Jayaraman Anu G, Cassarino David, Advani Ranjana, Kim Youn H, Tsai Eunice, Kohler Sabine
Department of Pathology, Stanford University Medical Center, Stanford, California 94305-5324, USA.
J Cutan Pathol. 2006 Sep;33 Suppl 2:6-11. doi: 10.1111/j.1600-0560.2006.00489.x.

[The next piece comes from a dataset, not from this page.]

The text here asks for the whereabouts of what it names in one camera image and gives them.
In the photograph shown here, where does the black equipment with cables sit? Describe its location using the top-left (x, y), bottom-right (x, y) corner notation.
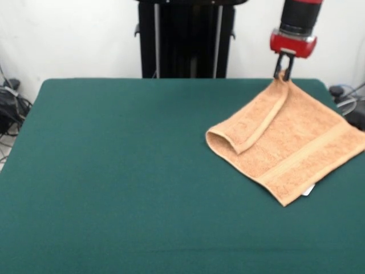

Angioimmunoblastic T-cell lymphoma (AILT) is an aggressive peripheral T-cell lymphoma that is frequently accompanied by a cutaneous eruption. The cutaneous findings most commonly consist of a maculopapular eruption on the trunk. However, purpura, infiltrated or urticarial plaques, papulovesicular lesions, nodules, and erythroderma have also been reported. Histologic findings in the lymph node are characteristic, while those in the skin may show one of four patterns. Here, we review the previously reported histologic patterns and present a case of AILT involving the skin with a unique histologic appearance of necrotizing granulomas with abundant histiocytes and eosinophils, mimicking an infectious etiology.
血管免疫母细胞性T细胞淋巴瘤(AILT)是一种侵袭性外周T细胞淋巴瘤,常伴有皮肤疹。皮肤表现最常见的是躯干上的斑丘疹。然而,紫癜、浸润性或荨麻疹样斑块、丘疹水疱性病变、结节和红皮病也有报道。淋巴结的组织学表现具有特征性,而皮肤的组织学表现可能呈现四种模式之一。在此,我们回顾先前报道的组织学模式,并报告一例累及皮肤的AILT病例,其具有独特的组织学表现,即坏死性肉芽肿伴大量组织细胞和嗜酸性粒细胞,酷似感染性病因。